EXTRACTED ENTRIES: Begin
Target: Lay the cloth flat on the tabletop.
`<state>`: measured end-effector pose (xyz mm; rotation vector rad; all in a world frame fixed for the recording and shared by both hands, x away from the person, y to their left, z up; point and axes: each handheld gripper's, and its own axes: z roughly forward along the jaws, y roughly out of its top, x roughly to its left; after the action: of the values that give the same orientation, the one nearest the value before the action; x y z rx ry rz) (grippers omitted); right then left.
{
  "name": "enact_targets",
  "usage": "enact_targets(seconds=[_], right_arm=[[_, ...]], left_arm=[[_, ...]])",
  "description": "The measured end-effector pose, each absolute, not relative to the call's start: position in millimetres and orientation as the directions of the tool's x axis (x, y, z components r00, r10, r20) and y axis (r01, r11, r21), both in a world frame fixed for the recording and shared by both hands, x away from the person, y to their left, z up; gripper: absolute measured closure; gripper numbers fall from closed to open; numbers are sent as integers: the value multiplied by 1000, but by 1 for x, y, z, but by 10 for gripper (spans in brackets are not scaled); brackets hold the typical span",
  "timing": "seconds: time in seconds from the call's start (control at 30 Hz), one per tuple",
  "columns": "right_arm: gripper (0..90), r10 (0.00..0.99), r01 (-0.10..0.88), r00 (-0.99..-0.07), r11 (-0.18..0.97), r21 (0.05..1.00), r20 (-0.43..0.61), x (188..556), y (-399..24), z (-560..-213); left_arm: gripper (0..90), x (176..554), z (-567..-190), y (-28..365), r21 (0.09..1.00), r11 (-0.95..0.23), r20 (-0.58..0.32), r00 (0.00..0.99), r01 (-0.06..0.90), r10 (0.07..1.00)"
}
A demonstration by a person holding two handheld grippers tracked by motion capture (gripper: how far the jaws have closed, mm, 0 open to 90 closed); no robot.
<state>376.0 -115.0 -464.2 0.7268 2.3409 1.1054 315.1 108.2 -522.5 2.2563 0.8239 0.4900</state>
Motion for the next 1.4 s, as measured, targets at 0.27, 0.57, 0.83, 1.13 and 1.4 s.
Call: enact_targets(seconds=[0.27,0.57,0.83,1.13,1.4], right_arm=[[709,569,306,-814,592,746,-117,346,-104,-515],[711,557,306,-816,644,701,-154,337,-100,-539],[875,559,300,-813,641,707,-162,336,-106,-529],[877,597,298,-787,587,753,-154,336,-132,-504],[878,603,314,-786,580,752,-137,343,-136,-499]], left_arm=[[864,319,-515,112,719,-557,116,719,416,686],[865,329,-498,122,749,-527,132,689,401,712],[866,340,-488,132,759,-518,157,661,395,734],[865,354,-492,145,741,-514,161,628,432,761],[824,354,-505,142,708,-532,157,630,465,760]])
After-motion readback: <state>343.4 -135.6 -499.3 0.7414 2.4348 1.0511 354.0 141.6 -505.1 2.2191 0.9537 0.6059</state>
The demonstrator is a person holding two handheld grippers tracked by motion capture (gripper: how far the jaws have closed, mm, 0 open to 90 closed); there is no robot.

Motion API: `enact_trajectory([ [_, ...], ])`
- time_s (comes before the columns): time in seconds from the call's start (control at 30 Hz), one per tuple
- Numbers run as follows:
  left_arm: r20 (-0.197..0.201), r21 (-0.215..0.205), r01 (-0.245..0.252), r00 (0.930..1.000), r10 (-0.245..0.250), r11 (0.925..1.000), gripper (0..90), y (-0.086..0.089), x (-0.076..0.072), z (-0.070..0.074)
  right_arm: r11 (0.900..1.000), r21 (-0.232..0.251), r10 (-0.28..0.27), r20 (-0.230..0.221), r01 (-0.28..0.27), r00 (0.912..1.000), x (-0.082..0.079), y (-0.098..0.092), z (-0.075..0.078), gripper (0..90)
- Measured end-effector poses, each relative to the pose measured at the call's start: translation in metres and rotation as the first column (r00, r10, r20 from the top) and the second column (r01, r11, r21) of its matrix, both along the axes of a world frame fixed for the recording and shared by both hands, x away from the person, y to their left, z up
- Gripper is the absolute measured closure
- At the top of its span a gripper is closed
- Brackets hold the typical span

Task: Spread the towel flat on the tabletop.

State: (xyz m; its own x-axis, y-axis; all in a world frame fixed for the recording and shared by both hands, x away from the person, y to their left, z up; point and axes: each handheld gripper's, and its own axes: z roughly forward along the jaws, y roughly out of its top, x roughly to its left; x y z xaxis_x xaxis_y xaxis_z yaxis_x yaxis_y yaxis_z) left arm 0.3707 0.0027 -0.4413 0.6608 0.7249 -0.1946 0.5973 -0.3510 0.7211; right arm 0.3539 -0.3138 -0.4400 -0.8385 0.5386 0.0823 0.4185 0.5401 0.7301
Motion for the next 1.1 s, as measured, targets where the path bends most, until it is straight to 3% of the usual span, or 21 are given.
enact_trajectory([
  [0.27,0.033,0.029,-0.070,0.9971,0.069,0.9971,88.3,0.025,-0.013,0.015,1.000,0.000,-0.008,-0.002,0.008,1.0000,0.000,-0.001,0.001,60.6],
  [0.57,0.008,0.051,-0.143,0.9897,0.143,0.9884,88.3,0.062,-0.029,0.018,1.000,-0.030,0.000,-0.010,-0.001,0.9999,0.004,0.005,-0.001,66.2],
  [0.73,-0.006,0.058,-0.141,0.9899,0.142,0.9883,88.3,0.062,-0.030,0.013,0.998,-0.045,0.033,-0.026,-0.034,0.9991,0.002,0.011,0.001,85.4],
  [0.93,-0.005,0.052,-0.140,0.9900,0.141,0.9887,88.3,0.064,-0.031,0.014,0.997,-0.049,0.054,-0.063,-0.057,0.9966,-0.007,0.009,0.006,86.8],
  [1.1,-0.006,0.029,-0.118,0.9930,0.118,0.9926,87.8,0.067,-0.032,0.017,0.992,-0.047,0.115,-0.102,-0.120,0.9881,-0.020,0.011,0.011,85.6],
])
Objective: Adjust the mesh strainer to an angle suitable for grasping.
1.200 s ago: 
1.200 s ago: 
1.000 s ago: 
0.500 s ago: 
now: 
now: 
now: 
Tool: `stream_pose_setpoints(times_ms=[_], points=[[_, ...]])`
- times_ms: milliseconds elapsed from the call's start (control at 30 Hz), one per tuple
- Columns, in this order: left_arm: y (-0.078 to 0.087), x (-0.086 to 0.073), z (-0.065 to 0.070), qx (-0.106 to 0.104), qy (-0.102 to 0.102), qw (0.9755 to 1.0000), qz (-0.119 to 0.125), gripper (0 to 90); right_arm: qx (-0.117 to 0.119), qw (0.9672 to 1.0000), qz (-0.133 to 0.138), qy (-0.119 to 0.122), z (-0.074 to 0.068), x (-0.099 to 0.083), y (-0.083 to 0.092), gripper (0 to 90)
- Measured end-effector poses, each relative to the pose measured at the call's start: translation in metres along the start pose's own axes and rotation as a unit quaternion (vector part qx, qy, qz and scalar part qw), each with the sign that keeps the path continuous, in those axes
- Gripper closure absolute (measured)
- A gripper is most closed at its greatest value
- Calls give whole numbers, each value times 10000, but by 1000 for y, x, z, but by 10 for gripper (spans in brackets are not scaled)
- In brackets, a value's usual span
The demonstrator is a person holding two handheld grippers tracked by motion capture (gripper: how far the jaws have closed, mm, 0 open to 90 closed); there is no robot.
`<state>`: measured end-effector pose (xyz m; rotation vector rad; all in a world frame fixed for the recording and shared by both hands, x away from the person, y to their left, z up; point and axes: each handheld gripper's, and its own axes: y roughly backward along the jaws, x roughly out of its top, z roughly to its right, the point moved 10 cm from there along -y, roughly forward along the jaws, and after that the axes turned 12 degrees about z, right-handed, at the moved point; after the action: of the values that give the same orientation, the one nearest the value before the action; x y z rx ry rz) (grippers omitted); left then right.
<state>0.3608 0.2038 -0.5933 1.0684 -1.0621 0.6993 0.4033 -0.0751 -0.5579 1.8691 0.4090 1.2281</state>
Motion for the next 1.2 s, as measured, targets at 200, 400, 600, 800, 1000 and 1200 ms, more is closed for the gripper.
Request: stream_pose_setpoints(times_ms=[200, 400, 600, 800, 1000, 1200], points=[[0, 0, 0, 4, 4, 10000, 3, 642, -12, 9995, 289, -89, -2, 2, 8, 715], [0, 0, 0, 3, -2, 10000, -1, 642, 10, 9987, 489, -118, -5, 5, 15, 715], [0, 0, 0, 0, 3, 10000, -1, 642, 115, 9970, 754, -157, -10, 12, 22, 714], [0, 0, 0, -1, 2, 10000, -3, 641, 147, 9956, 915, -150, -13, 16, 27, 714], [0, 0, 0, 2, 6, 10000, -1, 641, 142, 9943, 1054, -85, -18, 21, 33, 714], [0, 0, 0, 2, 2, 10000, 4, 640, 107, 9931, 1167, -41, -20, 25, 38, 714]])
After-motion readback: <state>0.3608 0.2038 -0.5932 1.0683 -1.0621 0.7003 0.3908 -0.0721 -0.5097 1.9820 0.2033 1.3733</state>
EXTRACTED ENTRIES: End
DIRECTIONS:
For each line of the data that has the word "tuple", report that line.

RESPONSE AREA:
  "timing": "seconds: time in seconds from the call's start (control at 30 Hz), one per tuple",
- time_s (comes before the columns): time in seconds from the call's start (control at 30 Hz), one per tuple
- times_ms: milliseconds elapsed from the call's start (control at 30 Hz), one per tuple

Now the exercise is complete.